J’ai hésité à répondre à la polémique lancée par la maire de Béziers pour ne pas l’alimenter, sachant que, au regard du paysage médiatique actuel, R. Menard est quasi seul à raconter ses absurdités sans contestation ou presque (pour éviter de parler de la situation peu glorieuse de la ville de Béziers).
Mais comme c’est chose faite, autant rappeler quelques faits pour les mettre en lumière (ses absurdités): Si un élu a le droit d’avoir des convictions et la liberté de les exprimer, cette liberté a une limite précise, bien établie : lorsqu’il représente officiellement la collectivité à travers sa communication institutionnelle, il doit s’abstenir de manifester une adhésion religieuse personnelle.
C’est pourtant très exactement le cas ici : Robert Ménard ne parle pas sur cette affiche (qui reprend son discours public) comme un citoyen exprimant sa foi, il parle en écharpe tricolore, devant la foule, et surtout il le fait dire à une affiche éditée et diffusée par l’administration publique municipale elle-même. Ce n’est plus un élu qui croit : c’est la mairie d’une ville, commune à tou•tes ses habitant•es, qui affiche une préférence confessionnelle.
La loi du 9 décembre 1905 n’interdit pas à un maire d’avoir une foi ni de la vivre. Elle interdit à la République – et à son administration – de reconnaître ou de privilégier un culte. Or cette affiche est financée par l’argent du contribuable biterrois, catholique, musulman, protestant, juif, bouddhiste, autre ou sans religion : c’est lui qui paie une communication municipale qui affirme, en son nom collectif, une préférence religieuse. « On aime la messe » n’est donc pas seulement déplacé dans la bouche d’un maire : c’est une faute de principe dès lors que ce sont les deniers publics et le nom de la Ville qui le disent à sa place.
Il y a plus encore : cette affiche ne se contente pas d’afficher une préférence, elle la construit en creux comme une identité de la ville. En associant « la messe » aux « toros » et aux « flics » dans un même élan revendiqué, sans jamais le dire explicitement, elle laisse entendre que les Biterrois catholiques – et eux seuls – incarnent le véritable esprit de la ville, quand les autres, musulmans, protestants, juifs, bouddhiste, autres ou sans religion, y seraient moins chez eux, ou moins pleinement biterrois.
C’est aussi une manière de monopoliser l’appartenance à une tradition. C’est évidement absurde en plus d’être ridicule et même, minable : on imagine guère Fanfonne Guillierme, immense manadière adorant les Toros de Camargue (et qui, à raison, a osé monter les chevaux à la manière des hommes), protestante et féministe apprécier ce type de discours. Elle l’aurait assurément détesté. C’est aussi là toute la mécanique pathétique de l’instrumentalisation religieuse par l’extrême-droite : elle n’a pas besoin d’exclure nommément pour exclure — il suffit de faire d’un culte le symbole non-dit de l’appartenance à la cité.

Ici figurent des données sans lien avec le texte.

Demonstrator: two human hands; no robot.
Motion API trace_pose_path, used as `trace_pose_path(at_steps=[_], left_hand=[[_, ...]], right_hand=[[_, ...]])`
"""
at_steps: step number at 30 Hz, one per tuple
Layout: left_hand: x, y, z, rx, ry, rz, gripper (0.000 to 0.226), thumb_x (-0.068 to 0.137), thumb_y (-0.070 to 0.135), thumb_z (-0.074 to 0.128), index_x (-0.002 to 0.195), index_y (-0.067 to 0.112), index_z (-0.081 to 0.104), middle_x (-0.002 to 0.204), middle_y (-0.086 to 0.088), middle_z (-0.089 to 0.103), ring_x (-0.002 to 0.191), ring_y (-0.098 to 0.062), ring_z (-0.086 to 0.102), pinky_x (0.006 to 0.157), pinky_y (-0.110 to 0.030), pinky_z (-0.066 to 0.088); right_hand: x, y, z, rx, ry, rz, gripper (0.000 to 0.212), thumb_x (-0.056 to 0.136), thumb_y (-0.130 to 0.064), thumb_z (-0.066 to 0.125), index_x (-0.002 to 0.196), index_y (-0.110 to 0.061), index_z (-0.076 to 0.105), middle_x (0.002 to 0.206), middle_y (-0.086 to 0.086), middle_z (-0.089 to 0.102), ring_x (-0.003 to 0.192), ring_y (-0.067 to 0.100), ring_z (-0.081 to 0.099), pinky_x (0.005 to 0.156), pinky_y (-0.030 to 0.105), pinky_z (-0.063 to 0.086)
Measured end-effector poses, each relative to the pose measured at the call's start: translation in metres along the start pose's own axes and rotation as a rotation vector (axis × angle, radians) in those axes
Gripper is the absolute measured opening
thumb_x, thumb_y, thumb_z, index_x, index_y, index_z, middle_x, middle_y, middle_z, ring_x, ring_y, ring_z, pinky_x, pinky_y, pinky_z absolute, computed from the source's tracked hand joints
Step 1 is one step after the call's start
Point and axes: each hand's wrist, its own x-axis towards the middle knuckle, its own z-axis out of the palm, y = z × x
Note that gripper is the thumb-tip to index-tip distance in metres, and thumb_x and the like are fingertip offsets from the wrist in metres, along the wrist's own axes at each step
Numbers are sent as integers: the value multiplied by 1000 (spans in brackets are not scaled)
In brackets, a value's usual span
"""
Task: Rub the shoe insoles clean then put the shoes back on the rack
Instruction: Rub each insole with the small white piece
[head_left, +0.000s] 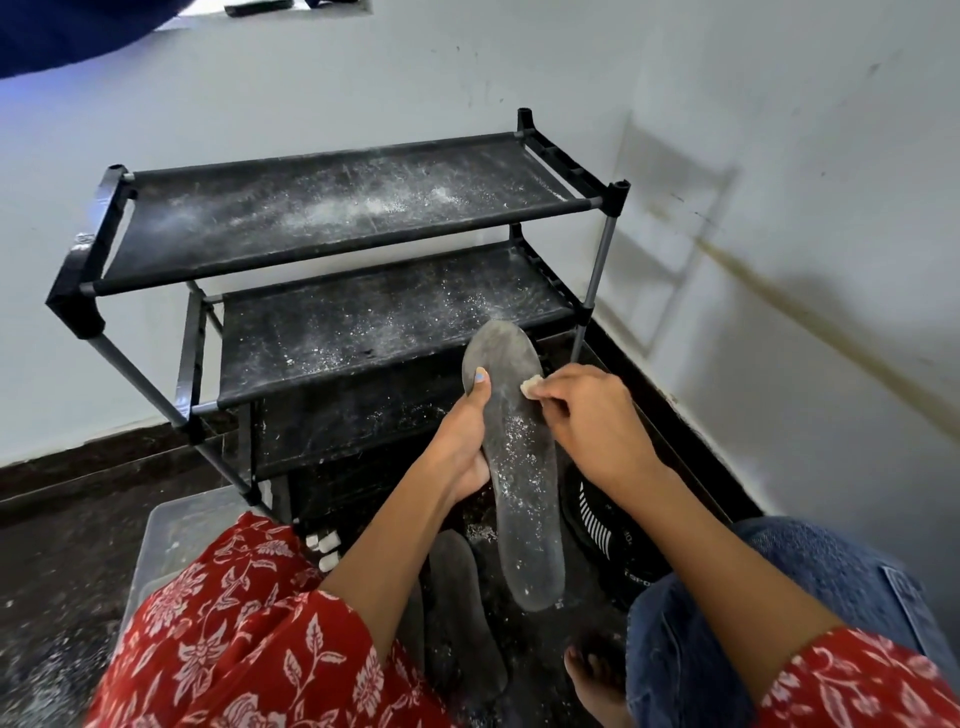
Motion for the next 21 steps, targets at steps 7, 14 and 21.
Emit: trace_pose_path(at_steps=[7, 14, 21], left_hand=[[2, 0, -2, -55, -69, -14, 42, 98, 39, 42, 108, 5, 64, 97, -11, 73, 88, -21, 70, 80, -35, 54], [3, -3, -4, -66, -62, -3, 36, 101, 28, 40, 106, 2, 64, 97, -11, 73, 90, -21, 69, 80, -33, 54], [6, -2, -6, 4, -53, -24, 34, 101, 26, 41, 111, 1, 61, 100, -14, 70, 89, -23, 68, 76, -33, 57]], right_hand=[[-6, -3, 3, -25, -23, 76, 23, 83, -4, 58, 99, -13, 73, 97, 6, 67, 93, 22, 64, 85, 37, 52], [-6, -4, 3, -90, -102, 53, 21, 86, -10, 55, 95, -11, 74, 98, 5, 67, 99, 20, 61, 86, 34, 50], [-5, -6, -1, 59, 40, 55, 16, 80, -9, 66, 92, -13, 75, 91, 2, 70, 84, 17, 66, 81, 30, 53]])
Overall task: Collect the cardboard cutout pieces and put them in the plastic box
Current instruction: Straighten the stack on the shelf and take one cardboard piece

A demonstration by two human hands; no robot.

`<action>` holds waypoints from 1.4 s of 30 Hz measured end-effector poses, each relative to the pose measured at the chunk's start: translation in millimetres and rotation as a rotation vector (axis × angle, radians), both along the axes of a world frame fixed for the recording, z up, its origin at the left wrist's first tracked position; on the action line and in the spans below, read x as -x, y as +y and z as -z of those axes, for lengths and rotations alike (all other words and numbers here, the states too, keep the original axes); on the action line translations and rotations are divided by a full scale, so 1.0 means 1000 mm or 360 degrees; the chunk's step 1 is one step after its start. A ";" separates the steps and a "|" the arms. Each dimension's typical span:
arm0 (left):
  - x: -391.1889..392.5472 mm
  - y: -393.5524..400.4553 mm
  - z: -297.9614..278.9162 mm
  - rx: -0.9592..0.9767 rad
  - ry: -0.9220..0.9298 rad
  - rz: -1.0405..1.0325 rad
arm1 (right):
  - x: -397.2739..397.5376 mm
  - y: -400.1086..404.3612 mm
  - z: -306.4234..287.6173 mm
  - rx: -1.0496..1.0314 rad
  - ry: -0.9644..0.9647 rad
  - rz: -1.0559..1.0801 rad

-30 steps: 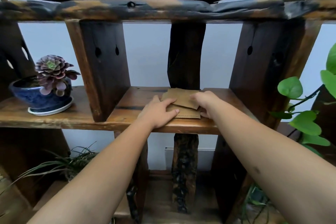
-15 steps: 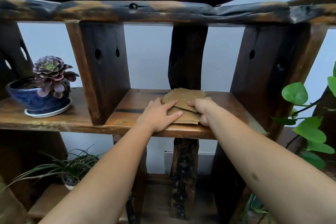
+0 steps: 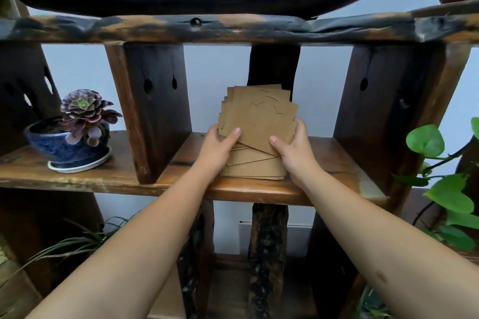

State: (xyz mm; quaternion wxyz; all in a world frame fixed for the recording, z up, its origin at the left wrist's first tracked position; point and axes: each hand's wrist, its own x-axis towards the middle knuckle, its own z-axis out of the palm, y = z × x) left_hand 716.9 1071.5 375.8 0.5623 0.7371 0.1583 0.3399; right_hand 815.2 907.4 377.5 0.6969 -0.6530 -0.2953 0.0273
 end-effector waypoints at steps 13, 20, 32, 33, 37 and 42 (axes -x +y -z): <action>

À cela s’ajoute la formule sur « les femmes », rapportée au discours du 12 août : réduire les femmes à un objet d’amour aux côtés de la messe et des toros, et railler au passage les « féministes à deux balles », n’est pas une maladresse de communication. C’est le signe d’une même logique : celle où l’exercice d’un mandat public devient le véhicule d’une vision du monde qu’on impose, plutôt que le cadre neutre qui permet à chacun de vivre la sienne.
On peut aimer la messe, les toros et la province qu’on sert. On ne peut pas, quand on est maire, le faire dire à la Ville elle-même dans le seul but d’exclure -en particulier les femmes qui n’aiment pas le machisme et les non-catholiques de son interprétation- et de se vouloir, seul, « d’ici ».